YOUR GOAL
Provide the number of lines in the records that hold the string "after", without any other words.
(Beginning of RECORDS TO PROCESS)
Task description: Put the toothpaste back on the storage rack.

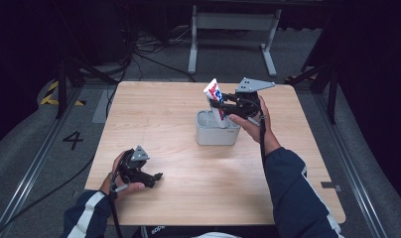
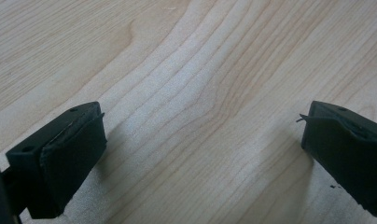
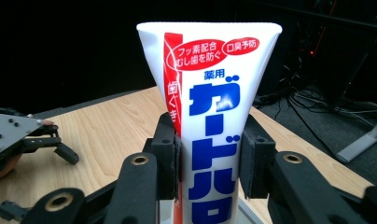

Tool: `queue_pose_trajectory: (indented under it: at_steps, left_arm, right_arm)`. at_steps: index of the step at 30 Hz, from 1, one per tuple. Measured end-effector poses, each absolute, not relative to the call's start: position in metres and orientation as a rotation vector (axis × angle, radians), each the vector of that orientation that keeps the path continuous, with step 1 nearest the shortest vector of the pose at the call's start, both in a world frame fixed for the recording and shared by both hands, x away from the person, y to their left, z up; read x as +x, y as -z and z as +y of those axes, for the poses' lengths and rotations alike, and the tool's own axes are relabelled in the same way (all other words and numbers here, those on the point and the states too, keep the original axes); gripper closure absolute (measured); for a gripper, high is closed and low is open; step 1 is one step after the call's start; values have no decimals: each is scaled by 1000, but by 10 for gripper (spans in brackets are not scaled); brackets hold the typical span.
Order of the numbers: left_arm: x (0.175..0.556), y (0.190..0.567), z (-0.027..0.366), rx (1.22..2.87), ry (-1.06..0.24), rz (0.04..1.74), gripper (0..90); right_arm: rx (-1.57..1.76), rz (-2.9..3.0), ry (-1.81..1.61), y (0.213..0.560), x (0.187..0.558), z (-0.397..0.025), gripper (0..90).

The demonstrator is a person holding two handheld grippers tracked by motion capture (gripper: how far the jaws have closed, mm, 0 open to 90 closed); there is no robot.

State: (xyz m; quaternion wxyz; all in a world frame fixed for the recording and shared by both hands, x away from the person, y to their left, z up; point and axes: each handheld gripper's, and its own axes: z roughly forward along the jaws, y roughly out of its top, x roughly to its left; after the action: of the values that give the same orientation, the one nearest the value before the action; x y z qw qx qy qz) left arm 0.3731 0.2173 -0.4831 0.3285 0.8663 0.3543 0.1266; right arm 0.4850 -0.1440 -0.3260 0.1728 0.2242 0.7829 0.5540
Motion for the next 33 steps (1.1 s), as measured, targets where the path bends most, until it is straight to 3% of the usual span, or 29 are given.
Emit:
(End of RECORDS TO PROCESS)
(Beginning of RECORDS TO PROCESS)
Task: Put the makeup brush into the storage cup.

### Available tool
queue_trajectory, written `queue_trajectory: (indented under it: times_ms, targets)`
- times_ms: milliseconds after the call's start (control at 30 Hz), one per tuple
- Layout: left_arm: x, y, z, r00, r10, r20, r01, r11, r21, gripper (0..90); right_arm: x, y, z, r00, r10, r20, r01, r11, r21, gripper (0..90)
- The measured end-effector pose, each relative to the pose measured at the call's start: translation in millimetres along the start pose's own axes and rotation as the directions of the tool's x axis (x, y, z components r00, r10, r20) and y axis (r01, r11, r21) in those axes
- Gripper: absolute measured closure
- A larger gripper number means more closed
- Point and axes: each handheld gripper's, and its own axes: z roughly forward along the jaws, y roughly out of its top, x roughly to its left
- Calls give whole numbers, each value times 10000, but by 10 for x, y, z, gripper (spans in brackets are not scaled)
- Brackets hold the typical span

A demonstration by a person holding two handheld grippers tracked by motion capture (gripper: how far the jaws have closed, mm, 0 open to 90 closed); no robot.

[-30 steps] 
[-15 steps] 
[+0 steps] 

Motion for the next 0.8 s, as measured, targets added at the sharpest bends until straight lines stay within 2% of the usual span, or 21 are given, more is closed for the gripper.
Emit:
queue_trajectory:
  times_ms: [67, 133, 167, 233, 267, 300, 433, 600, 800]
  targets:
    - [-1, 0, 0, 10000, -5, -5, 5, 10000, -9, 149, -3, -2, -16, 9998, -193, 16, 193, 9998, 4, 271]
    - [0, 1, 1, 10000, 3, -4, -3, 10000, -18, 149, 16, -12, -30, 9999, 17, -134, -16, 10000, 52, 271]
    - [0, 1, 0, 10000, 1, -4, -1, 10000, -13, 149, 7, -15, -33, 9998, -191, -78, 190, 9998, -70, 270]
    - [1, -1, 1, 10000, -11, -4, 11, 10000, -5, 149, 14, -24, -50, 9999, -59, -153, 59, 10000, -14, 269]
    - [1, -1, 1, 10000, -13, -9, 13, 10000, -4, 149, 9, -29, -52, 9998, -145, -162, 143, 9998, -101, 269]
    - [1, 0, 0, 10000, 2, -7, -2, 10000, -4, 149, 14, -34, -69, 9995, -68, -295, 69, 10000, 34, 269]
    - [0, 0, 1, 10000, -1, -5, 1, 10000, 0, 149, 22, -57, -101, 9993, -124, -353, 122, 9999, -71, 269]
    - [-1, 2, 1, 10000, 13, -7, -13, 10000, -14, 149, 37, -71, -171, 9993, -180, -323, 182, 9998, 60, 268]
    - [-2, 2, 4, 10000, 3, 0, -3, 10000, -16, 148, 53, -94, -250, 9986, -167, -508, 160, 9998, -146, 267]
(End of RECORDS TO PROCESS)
TASK RESPONSE
3